**Material for this task:**
•••••

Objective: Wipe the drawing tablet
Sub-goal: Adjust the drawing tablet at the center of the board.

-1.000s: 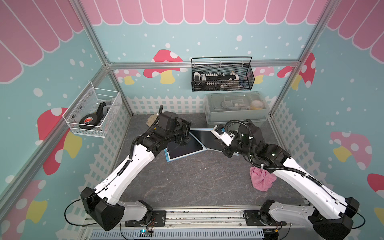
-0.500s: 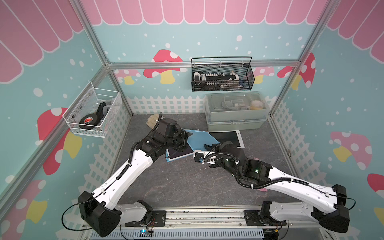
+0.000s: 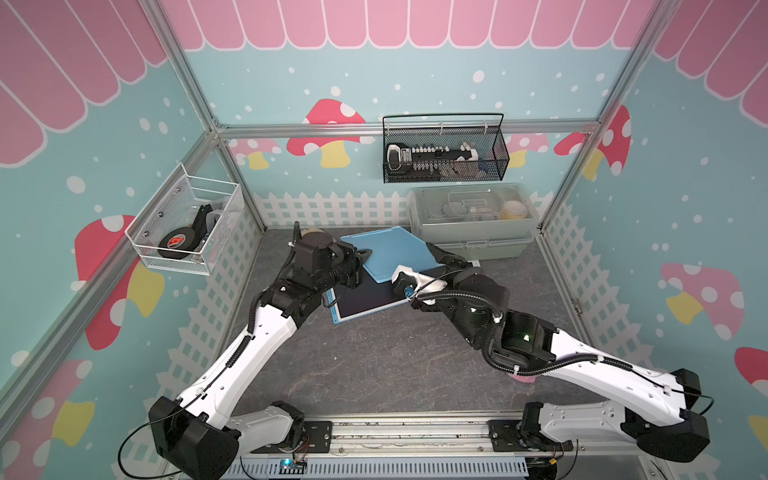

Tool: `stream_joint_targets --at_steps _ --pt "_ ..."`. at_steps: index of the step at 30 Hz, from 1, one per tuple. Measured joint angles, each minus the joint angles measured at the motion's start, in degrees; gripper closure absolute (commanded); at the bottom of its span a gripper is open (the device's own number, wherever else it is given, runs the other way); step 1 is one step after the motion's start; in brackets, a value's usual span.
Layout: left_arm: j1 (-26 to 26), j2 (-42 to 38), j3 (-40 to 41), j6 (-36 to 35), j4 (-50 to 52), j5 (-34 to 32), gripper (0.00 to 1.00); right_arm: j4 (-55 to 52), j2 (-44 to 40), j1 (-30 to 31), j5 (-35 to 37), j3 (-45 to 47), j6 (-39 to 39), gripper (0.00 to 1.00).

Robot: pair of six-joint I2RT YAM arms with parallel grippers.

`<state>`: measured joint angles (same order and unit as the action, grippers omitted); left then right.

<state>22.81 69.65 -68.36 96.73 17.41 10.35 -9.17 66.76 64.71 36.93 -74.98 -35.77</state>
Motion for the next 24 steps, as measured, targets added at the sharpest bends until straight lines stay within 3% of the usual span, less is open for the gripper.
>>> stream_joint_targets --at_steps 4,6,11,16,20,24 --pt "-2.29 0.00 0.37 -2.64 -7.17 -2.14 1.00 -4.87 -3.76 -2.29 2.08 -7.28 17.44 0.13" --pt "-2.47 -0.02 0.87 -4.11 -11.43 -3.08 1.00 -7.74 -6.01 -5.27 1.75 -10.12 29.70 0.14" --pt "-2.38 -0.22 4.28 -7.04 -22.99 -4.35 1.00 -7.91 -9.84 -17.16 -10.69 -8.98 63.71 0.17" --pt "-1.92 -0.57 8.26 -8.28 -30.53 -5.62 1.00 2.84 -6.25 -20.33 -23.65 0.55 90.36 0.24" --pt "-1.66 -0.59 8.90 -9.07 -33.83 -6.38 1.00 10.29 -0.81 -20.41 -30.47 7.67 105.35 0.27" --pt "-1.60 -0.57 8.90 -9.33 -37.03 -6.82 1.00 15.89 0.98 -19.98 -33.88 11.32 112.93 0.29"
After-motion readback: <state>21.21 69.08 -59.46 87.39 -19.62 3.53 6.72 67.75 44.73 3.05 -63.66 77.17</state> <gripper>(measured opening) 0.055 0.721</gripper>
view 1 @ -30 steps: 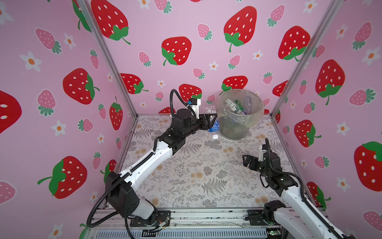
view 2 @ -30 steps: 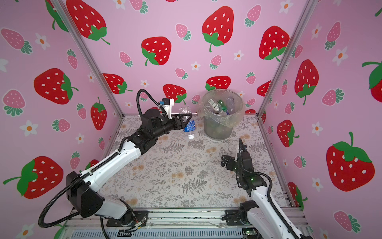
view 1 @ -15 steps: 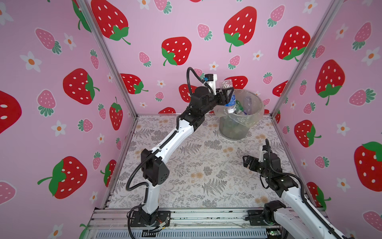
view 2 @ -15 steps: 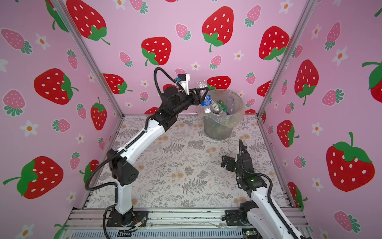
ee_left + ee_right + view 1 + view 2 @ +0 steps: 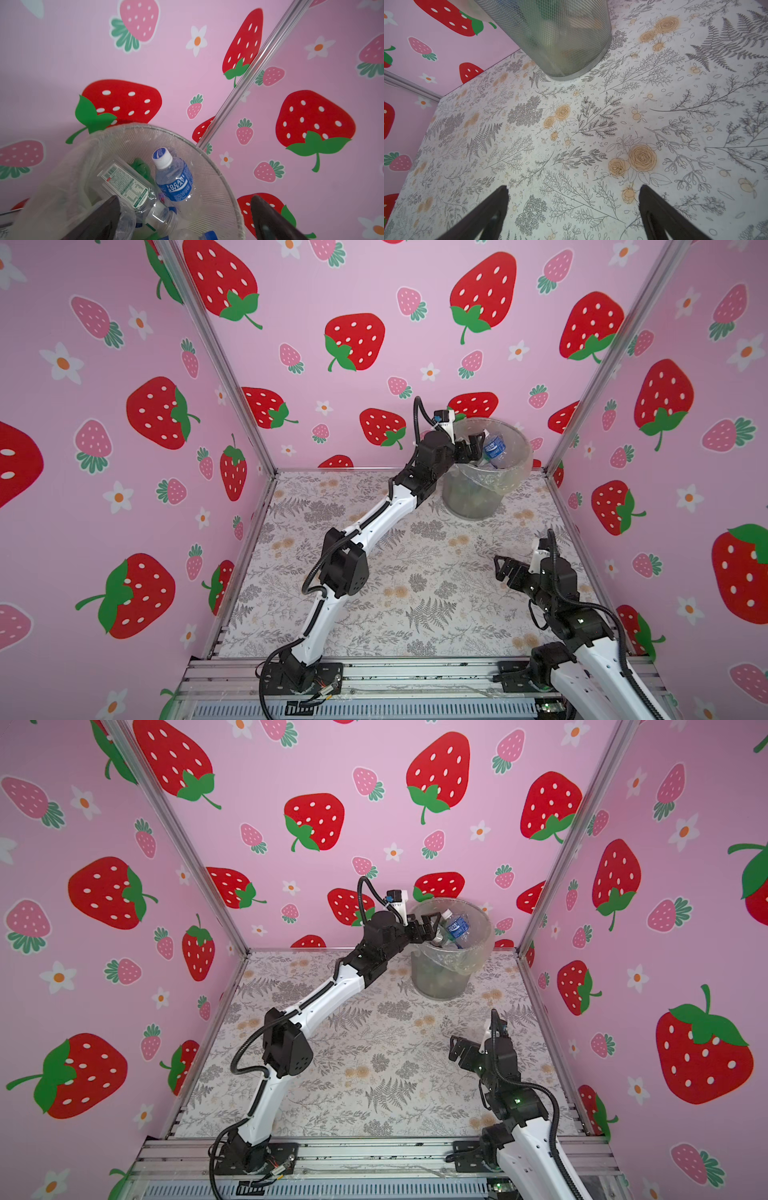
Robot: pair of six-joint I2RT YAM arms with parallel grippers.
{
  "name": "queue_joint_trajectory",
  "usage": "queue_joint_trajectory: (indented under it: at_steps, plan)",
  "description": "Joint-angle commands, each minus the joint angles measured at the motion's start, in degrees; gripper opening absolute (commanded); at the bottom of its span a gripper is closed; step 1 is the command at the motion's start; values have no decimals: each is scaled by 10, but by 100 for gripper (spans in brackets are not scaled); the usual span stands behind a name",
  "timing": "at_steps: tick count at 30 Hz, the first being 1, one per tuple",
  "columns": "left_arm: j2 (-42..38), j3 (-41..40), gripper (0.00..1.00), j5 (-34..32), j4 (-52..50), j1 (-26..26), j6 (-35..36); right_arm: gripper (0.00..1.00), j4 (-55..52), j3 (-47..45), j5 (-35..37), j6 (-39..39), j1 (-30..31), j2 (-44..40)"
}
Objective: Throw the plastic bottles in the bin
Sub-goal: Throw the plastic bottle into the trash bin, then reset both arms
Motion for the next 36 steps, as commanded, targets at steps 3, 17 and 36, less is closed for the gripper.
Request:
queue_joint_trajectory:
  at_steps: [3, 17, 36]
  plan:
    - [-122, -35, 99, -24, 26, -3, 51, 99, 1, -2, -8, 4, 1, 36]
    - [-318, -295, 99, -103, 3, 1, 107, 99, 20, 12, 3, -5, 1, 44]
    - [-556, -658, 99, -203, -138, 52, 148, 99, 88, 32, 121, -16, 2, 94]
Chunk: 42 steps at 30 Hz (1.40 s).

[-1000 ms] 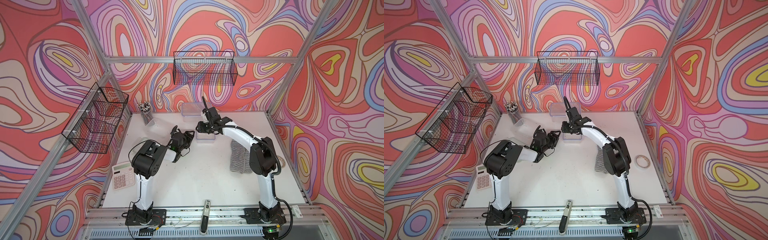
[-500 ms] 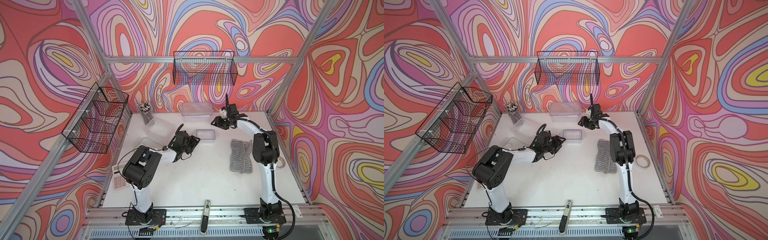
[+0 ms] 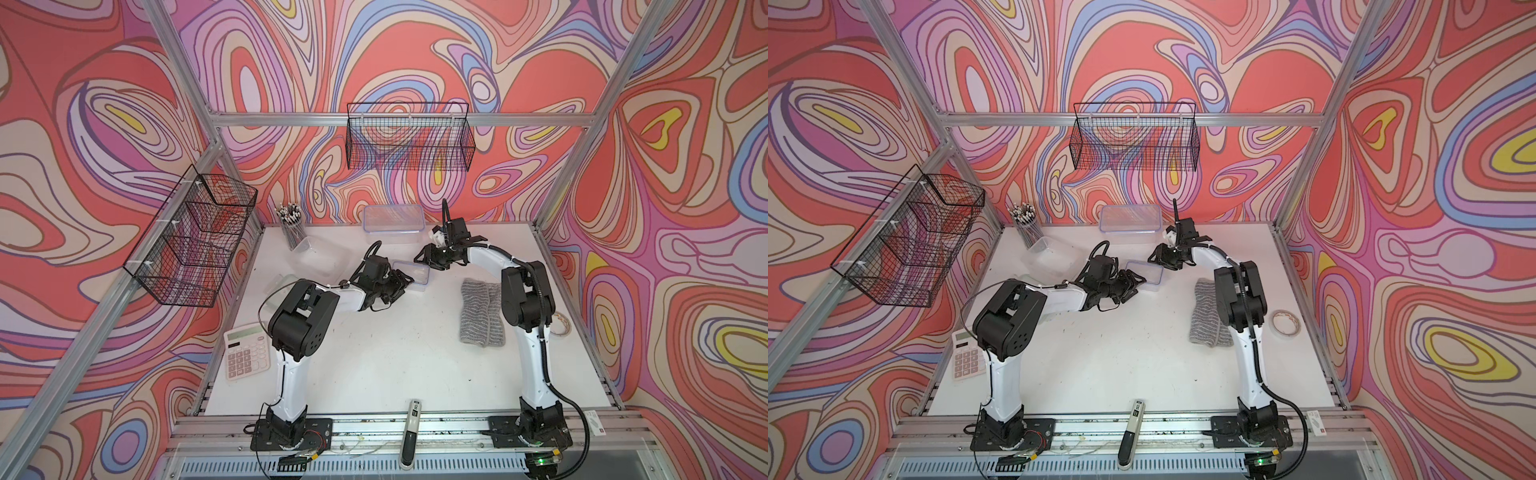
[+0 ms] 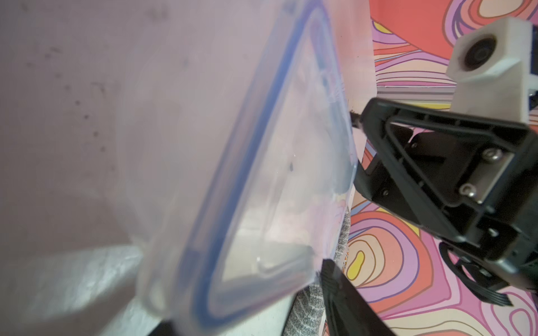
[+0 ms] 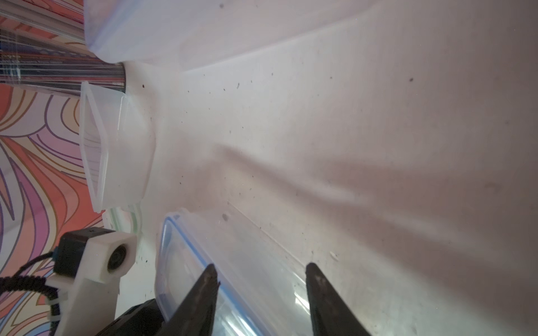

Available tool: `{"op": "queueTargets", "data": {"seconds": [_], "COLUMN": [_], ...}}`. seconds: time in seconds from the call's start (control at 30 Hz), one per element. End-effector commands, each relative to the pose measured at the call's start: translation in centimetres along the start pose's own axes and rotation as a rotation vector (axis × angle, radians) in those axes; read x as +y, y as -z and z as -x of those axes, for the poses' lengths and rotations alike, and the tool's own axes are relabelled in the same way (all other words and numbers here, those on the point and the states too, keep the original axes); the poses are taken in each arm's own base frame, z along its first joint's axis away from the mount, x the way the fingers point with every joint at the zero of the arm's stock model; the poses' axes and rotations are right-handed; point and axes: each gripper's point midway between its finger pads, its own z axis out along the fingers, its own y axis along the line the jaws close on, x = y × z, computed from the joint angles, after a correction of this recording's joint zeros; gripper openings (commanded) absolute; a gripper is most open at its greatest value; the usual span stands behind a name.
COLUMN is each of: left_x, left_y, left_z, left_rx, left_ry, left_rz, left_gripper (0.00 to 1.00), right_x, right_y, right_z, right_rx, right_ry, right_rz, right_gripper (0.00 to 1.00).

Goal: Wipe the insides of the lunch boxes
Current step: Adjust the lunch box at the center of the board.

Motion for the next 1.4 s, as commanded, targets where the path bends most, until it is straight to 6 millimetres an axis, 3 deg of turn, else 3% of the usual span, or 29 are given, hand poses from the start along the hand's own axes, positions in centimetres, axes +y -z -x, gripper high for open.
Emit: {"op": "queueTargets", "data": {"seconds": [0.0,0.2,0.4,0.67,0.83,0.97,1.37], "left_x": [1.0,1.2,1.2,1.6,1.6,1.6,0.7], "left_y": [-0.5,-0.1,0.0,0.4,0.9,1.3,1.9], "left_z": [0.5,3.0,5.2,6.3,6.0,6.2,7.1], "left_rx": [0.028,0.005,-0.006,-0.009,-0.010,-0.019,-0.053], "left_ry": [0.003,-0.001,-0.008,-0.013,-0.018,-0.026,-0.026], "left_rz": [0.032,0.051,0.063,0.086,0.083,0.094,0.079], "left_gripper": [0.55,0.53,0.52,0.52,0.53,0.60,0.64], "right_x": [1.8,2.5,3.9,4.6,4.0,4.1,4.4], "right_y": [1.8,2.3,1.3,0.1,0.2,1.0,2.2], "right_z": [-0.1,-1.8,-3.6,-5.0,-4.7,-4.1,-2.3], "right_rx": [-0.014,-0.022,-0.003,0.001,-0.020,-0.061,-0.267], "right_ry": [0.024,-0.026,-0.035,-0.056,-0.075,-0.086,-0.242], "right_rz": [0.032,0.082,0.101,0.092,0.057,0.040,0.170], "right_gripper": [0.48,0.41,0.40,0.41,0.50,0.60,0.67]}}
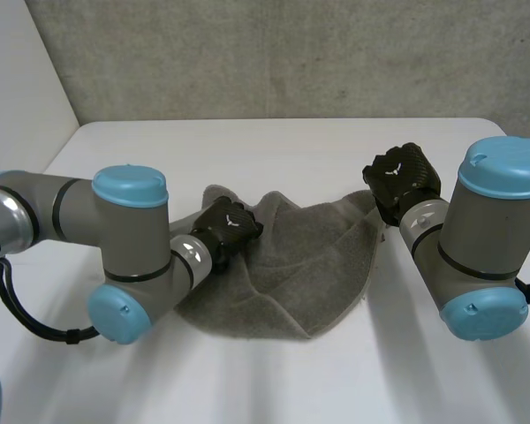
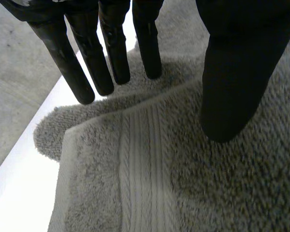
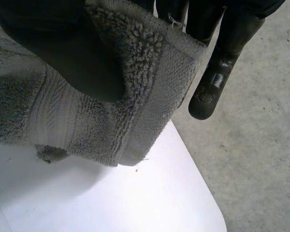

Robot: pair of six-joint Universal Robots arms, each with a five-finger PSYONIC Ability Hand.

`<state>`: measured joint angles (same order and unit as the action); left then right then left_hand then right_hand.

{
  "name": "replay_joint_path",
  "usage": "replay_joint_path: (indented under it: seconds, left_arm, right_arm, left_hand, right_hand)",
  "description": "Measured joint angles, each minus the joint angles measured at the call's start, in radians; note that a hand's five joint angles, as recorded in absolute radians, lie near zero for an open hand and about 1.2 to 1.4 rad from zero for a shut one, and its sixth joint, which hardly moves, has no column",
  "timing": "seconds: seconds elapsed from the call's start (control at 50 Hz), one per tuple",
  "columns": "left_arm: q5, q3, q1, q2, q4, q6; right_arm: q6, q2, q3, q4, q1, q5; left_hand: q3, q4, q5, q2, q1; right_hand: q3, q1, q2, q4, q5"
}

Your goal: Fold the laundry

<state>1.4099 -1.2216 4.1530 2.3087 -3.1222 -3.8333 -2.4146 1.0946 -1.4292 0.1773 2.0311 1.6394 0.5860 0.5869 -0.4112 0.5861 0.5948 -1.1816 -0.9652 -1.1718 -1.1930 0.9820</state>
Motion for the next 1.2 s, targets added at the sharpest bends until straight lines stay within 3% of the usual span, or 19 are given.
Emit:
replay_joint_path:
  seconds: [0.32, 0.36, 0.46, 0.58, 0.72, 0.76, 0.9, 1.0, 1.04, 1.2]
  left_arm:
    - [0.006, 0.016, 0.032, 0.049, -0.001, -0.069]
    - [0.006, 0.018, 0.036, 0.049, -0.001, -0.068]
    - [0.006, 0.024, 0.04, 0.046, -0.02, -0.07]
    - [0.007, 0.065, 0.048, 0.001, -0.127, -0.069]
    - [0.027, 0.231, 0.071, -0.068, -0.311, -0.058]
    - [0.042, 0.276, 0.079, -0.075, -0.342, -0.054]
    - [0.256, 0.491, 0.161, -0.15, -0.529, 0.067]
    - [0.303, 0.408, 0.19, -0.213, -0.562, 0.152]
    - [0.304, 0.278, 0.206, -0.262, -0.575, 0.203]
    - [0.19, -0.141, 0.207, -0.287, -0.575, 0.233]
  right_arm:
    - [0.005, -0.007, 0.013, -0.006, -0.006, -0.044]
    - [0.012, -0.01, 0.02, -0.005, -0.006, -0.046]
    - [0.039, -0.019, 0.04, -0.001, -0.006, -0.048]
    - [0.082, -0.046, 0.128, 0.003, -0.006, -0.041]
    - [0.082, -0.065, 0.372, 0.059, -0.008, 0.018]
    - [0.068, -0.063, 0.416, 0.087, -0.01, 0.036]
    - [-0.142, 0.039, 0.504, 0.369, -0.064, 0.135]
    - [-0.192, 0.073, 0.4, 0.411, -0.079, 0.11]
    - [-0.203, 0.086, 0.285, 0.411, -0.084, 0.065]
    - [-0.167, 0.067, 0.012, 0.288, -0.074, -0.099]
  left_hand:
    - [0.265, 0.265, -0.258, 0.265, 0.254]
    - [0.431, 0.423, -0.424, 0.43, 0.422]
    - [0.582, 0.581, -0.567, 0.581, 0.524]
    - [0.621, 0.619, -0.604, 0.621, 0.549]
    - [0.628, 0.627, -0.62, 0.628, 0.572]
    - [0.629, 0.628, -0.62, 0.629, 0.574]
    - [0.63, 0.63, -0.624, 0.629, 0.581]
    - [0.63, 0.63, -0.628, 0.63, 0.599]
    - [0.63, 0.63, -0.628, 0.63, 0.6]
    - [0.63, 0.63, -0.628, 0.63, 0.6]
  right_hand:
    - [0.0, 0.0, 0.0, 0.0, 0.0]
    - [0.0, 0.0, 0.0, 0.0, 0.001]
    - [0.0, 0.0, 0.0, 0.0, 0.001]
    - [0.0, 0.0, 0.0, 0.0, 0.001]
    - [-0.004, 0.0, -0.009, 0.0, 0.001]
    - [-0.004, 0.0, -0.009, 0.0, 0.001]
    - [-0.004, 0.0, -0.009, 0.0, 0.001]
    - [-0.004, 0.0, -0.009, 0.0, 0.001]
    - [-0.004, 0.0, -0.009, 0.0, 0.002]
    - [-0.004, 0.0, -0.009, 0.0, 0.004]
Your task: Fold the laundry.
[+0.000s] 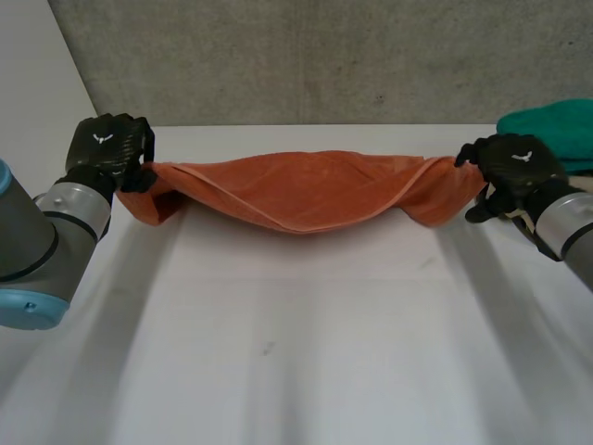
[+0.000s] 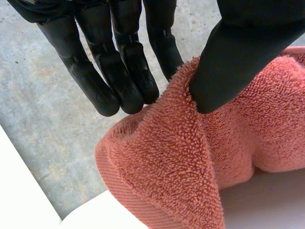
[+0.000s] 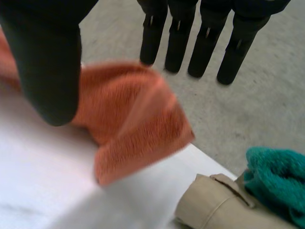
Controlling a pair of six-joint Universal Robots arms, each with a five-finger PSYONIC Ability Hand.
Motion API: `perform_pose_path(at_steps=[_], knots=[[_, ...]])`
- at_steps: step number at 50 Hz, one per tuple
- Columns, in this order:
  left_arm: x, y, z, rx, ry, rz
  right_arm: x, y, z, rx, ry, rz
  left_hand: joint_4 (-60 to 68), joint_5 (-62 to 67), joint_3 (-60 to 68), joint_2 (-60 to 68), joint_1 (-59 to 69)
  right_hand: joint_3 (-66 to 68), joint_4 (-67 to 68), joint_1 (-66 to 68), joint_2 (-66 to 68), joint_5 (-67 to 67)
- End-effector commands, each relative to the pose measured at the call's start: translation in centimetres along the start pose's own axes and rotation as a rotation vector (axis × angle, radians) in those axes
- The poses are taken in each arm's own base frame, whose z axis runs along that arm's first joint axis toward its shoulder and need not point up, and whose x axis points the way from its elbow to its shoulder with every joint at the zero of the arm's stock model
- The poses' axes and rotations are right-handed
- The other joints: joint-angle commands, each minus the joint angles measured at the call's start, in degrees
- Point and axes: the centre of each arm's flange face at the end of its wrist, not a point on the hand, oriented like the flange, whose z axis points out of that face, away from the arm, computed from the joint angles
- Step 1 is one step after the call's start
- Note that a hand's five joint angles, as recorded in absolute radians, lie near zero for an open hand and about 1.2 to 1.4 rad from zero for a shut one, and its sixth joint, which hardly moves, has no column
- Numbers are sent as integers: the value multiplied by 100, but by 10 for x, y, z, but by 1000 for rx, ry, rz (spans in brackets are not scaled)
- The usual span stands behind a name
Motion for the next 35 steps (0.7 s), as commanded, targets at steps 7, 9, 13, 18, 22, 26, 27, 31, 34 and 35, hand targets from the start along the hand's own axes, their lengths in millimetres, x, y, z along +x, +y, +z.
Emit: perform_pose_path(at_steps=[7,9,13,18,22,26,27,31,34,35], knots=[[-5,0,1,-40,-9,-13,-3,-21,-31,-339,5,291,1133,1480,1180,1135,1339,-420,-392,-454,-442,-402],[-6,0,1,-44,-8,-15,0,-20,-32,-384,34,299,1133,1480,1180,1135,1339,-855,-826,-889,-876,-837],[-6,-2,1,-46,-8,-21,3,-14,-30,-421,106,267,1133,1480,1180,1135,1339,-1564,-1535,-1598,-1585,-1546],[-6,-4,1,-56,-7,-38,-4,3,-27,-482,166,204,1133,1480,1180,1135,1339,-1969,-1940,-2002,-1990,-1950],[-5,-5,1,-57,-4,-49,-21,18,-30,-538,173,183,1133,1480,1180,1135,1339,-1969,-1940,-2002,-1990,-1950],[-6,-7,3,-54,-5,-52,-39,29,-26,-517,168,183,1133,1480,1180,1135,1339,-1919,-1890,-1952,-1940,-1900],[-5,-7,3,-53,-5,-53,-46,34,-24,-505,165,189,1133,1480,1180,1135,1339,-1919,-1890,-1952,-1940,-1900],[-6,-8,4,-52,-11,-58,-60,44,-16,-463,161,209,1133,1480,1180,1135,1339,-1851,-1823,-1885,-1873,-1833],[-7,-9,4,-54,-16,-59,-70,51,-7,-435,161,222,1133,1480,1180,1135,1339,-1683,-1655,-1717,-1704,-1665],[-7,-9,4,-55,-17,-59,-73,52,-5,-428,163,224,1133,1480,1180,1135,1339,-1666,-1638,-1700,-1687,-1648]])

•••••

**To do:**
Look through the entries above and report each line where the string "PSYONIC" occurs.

**Answer to this exercise:**
Robot: pair of six-joint Universal Robots arms, each with a five-finger PSYONIC Ability Hand.
Controlling a pair of six-joint Universal Robots arms, each with a five-finger PSYONIC Ability Hand.

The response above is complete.